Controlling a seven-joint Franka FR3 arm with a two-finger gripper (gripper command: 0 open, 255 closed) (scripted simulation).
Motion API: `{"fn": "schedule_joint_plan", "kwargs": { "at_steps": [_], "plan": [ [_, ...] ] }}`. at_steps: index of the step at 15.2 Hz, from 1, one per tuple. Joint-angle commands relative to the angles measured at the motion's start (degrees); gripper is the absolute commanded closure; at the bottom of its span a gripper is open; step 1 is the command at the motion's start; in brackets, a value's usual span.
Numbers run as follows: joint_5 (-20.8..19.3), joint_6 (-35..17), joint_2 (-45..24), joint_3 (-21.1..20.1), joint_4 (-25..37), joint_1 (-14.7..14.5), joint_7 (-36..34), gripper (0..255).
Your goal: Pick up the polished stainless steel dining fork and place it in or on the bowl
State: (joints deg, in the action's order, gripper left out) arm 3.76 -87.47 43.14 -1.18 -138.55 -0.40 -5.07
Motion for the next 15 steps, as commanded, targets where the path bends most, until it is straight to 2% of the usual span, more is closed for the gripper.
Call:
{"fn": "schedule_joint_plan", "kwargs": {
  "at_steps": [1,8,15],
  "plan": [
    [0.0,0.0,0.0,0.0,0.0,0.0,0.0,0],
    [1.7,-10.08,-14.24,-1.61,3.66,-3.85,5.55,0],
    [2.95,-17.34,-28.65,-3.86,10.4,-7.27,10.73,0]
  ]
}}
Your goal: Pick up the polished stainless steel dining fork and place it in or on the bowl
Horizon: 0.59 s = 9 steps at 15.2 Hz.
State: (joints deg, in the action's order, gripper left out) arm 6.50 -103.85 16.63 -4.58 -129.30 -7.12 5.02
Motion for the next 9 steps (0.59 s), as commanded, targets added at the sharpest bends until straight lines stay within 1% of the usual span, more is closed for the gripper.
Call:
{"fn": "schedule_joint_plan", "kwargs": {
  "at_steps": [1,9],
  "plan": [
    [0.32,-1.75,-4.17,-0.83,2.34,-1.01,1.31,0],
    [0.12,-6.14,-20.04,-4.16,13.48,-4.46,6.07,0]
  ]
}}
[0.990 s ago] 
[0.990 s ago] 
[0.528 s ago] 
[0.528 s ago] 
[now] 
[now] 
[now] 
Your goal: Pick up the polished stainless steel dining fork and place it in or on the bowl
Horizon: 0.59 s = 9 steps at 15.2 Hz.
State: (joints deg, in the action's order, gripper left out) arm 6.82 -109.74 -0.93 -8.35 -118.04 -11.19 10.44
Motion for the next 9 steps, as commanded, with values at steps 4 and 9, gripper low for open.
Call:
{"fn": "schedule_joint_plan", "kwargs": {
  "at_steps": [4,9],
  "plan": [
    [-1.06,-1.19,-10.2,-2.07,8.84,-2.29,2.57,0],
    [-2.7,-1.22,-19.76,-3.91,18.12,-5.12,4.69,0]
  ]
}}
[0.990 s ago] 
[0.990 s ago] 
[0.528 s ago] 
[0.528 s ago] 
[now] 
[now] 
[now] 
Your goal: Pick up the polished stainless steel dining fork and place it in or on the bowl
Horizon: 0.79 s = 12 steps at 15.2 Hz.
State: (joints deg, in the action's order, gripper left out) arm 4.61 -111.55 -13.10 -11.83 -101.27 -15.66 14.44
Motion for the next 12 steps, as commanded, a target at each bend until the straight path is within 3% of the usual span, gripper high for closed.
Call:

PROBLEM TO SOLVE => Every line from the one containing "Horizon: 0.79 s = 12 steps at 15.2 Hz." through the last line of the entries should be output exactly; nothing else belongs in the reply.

EXPECTED ANSWER =>
Horizon: 0.79 s = 12 steps at 15.2 Hz.
State: (joints deg, in the action's order, gripper left out) arm 4.61 -111.55 -13.10 -11.83 -101.27 -15.66 14.44
Motion for the next 12 steps, as commanded, a target at each bend until the straight path is within 3% of the usual span, gripper high for closed.
Call:

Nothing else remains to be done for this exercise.